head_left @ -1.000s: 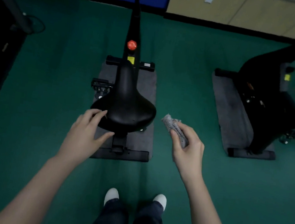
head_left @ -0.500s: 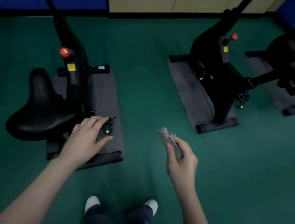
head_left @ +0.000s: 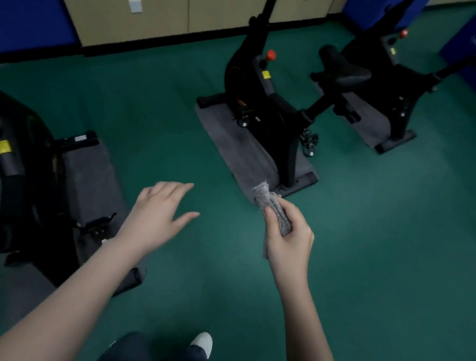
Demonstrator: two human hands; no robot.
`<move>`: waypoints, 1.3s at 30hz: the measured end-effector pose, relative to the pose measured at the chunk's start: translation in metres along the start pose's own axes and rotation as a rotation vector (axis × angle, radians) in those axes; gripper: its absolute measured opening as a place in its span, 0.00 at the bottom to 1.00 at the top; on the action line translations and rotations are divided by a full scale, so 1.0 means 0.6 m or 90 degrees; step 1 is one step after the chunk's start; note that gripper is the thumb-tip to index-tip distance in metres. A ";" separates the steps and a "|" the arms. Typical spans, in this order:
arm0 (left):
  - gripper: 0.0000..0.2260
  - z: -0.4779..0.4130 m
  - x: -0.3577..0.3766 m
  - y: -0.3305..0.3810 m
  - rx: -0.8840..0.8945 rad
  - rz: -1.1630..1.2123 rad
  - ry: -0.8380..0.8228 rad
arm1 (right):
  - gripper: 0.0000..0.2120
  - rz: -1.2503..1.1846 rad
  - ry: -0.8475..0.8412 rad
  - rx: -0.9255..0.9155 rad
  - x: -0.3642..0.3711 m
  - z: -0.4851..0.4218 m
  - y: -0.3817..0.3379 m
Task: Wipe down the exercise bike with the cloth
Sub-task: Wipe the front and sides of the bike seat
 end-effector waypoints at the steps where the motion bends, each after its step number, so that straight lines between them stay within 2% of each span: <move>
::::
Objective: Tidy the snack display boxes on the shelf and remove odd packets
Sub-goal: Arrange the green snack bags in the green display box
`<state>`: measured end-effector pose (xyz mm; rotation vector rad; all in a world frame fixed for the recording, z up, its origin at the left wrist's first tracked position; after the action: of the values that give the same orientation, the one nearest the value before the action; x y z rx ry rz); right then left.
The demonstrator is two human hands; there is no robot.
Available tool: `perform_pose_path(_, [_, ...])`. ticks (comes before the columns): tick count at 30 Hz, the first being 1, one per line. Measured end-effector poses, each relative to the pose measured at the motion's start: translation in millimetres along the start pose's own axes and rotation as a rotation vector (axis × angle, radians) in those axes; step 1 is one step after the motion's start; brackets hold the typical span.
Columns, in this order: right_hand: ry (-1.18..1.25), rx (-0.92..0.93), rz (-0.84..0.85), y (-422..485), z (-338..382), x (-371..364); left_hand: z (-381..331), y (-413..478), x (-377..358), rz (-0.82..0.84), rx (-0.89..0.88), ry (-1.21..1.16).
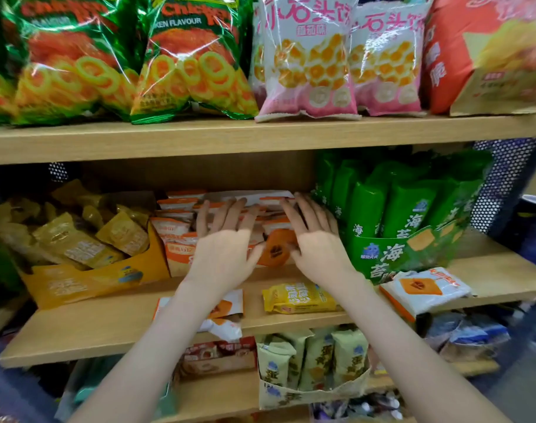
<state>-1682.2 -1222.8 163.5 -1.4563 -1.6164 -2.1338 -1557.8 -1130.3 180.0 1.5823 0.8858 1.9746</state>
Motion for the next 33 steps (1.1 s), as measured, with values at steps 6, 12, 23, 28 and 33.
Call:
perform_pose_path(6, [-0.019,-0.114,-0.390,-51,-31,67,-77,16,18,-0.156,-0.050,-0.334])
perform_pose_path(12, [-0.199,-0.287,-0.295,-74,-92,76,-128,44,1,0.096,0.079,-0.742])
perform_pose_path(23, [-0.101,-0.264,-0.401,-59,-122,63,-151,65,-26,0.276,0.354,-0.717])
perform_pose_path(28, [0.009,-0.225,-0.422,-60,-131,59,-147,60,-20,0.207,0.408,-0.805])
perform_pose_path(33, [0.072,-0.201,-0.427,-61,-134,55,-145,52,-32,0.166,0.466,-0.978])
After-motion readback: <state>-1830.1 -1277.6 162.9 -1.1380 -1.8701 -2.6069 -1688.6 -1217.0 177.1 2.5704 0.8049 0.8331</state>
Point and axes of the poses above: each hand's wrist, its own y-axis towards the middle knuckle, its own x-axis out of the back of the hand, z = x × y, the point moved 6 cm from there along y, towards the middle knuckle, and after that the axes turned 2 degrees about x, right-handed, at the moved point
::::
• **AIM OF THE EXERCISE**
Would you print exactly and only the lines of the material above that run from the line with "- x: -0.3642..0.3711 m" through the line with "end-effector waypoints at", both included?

• **RESPONSE BELOW**
  - x: -0.3642..0.3711 m
  - z: -0.4851..0.4218 m
  - y: -0.3817..0.3379 m
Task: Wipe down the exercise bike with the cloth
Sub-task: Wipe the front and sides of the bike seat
 end-effector waypoints at the steps where the motion bends, each after its step number, so that straight lines between them stay within 2% of each span: <move>

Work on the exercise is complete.